**WORK ITEM**
The line containing "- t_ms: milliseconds" marks the end; copy exactly all lines from the start of the material up to and including it.

**AVAILABLE DATA**
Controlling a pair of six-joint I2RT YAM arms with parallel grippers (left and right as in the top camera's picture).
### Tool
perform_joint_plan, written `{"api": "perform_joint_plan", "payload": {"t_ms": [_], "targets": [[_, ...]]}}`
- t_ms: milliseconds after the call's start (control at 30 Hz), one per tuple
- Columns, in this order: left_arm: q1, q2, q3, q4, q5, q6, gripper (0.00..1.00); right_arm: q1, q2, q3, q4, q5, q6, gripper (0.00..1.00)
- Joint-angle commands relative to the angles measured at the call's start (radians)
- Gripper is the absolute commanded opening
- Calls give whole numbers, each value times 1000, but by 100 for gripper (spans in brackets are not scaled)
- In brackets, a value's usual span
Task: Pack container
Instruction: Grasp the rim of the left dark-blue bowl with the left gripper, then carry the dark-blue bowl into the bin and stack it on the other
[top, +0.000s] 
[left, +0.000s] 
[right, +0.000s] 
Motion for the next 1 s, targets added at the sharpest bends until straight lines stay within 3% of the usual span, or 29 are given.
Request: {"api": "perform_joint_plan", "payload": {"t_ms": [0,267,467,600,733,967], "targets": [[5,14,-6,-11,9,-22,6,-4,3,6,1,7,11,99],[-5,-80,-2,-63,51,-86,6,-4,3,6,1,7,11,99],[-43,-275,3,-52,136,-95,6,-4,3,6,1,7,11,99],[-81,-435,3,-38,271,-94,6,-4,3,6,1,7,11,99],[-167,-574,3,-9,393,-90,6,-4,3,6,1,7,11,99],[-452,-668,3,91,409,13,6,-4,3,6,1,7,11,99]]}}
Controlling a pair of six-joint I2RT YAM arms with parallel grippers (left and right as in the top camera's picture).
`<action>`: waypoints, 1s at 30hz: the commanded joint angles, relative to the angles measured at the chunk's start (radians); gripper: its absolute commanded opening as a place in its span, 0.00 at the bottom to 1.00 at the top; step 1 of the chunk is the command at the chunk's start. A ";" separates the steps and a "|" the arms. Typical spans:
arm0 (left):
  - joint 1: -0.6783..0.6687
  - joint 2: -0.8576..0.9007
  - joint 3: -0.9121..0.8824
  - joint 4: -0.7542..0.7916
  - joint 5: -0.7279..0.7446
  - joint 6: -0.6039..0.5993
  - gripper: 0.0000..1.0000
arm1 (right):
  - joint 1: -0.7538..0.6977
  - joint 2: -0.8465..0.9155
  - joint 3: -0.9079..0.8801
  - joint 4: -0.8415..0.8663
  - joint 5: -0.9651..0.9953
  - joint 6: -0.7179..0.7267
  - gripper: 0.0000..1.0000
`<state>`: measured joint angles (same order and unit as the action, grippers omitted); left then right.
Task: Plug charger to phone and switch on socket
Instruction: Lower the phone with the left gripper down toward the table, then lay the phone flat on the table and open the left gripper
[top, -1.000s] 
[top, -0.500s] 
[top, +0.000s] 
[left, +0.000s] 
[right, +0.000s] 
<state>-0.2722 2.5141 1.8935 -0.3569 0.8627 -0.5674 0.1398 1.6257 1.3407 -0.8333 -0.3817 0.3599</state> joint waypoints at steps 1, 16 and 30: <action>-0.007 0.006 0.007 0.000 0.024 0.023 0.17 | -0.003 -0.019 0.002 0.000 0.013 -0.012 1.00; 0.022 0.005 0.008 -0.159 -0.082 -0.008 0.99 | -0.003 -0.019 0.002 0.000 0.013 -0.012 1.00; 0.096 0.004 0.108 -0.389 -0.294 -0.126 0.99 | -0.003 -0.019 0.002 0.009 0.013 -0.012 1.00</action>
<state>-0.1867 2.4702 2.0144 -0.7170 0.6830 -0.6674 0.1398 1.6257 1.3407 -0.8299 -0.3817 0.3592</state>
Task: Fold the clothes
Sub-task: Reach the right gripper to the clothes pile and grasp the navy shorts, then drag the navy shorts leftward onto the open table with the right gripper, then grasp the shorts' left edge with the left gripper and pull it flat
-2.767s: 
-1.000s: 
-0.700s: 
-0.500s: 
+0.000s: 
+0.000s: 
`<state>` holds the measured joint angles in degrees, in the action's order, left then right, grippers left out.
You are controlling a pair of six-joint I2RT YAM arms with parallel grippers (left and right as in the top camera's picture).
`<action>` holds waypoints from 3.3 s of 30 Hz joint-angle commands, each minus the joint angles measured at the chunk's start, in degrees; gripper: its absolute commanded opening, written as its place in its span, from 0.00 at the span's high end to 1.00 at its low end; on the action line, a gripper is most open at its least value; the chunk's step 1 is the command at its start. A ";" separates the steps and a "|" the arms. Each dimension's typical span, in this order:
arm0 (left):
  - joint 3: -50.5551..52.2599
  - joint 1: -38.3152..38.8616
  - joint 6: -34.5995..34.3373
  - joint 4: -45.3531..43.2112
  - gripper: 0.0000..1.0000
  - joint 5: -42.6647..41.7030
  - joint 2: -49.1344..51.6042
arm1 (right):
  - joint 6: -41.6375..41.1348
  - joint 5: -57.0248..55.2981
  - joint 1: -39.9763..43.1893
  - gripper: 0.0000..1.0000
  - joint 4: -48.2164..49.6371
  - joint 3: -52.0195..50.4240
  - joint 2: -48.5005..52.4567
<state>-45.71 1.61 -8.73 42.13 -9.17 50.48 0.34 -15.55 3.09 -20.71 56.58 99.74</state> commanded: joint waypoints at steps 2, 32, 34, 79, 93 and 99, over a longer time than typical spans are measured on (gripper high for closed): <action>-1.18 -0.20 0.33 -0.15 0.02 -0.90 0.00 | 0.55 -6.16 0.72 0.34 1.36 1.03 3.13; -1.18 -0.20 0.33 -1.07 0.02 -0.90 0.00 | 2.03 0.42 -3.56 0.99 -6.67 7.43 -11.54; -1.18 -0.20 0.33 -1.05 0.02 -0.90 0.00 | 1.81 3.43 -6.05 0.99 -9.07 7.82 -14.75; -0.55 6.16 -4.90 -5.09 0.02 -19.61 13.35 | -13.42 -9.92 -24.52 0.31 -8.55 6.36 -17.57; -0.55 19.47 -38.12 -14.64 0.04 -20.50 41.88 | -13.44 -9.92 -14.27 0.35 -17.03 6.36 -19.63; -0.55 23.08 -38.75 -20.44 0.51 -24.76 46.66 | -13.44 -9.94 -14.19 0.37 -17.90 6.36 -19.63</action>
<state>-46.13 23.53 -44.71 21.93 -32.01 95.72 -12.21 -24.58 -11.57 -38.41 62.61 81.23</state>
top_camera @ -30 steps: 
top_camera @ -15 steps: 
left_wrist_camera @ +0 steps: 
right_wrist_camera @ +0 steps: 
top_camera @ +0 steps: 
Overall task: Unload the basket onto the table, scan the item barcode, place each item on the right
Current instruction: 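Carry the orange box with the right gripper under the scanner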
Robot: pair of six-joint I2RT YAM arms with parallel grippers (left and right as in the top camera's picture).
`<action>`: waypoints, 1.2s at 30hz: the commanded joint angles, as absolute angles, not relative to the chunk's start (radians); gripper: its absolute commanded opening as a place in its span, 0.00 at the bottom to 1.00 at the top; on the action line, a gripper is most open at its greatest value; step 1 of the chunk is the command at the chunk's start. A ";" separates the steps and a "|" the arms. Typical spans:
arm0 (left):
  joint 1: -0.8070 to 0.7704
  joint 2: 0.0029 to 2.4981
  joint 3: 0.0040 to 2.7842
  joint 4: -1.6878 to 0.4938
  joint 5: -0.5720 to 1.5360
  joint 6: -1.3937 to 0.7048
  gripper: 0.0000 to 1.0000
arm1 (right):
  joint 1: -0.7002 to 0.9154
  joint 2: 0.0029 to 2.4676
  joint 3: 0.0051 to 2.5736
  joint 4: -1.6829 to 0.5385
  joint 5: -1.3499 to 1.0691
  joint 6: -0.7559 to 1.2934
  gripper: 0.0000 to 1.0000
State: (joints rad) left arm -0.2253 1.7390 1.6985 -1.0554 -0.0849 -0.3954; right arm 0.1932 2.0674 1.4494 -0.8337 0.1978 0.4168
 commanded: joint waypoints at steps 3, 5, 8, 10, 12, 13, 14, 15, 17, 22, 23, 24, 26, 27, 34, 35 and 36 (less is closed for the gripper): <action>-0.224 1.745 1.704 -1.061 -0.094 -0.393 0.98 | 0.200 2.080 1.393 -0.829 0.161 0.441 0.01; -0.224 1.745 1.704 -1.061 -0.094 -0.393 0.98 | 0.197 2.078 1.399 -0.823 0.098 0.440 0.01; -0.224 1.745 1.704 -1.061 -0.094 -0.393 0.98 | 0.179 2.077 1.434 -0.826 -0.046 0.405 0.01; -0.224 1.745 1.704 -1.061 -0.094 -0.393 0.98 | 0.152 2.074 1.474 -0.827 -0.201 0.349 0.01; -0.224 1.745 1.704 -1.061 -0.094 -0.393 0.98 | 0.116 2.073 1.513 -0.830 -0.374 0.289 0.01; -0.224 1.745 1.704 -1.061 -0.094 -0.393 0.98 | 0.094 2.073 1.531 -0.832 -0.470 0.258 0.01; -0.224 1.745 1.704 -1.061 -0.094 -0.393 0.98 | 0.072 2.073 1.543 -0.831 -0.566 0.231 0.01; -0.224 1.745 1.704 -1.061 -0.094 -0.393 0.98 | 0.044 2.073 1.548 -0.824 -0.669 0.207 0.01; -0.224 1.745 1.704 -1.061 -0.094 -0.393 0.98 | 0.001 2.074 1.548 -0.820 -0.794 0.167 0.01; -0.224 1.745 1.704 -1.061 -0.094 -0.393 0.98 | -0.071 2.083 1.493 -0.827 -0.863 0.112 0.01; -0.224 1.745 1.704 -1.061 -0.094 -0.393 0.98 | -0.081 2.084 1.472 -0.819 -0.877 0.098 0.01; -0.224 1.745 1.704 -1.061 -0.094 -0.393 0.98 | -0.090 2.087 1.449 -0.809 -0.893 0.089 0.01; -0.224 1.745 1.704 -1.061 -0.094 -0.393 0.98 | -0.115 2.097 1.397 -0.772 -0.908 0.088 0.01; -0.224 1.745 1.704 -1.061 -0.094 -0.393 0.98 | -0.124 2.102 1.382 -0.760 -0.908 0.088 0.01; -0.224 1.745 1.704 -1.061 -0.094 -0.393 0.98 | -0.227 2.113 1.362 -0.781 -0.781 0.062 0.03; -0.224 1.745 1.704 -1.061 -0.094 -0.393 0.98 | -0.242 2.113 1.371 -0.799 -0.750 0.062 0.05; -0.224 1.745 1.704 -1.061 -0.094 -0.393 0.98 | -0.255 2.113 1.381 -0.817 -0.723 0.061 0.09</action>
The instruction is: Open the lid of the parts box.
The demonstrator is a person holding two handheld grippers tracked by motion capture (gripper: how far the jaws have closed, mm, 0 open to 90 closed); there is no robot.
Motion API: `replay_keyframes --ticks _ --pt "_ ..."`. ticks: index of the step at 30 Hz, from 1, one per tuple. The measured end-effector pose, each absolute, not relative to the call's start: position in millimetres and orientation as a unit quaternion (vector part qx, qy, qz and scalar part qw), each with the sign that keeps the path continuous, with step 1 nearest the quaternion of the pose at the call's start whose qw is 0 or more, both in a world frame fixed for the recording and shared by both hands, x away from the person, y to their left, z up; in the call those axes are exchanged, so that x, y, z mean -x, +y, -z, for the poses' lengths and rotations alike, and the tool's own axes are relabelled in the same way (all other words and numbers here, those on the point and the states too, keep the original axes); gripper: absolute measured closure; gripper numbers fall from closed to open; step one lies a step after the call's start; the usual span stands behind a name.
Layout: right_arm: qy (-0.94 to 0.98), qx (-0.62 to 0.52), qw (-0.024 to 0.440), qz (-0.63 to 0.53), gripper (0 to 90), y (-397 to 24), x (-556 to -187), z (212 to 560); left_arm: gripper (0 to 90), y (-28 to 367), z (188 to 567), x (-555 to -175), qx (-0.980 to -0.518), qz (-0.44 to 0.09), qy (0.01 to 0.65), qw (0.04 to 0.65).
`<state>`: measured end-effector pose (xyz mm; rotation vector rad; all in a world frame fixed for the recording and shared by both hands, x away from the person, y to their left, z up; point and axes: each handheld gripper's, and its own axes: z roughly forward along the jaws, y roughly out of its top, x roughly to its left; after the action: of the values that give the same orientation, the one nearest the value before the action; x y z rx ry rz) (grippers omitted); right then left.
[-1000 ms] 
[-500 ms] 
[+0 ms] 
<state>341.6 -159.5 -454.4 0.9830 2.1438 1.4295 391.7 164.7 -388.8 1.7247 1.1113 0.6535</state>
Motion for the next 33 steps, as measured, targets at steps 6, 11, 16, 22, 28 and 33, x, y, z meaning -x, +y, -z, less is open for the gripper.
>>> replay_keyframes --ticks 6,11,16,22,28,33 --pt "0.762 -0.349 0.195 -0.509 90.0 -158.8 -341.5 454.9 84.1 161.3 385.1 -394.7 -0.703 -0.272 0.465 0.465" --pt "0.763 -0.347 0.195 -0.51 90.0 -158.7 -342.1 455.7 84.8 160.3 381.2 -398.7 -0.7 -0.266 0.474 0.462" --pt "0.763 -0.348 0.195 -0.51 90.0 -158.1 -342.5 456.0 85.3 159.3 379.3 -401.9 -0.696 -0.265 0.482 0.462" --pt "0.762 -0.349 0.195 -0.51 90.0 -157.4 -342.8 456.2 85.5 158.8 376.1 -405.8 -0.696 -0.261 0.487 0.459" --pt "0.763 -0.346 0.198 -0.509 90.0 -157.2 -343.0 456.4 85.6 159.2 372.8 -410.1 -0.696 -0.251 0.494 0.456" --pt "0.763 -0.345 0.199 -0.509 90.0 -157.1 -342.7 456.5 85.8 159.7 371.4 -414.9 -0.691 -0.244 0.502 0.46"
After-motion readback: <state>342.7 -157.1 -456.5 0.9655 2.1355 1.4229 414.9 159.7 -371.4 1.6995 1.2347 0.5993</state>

**ANSWER TO THIS EXERCISE**
Controlling a pair of six-joint I2RT YAM arms with parallel grippers (left and right as in the top camera's picture).
### Tool
perform_joint_plan, written `{"api": "perform_joint_plan", "payload": {"t_ms": [_], "targets": [[_, ...]]}}`
- t_ms: milliseconds after the call's start (control at 30 Hz), one per tuple

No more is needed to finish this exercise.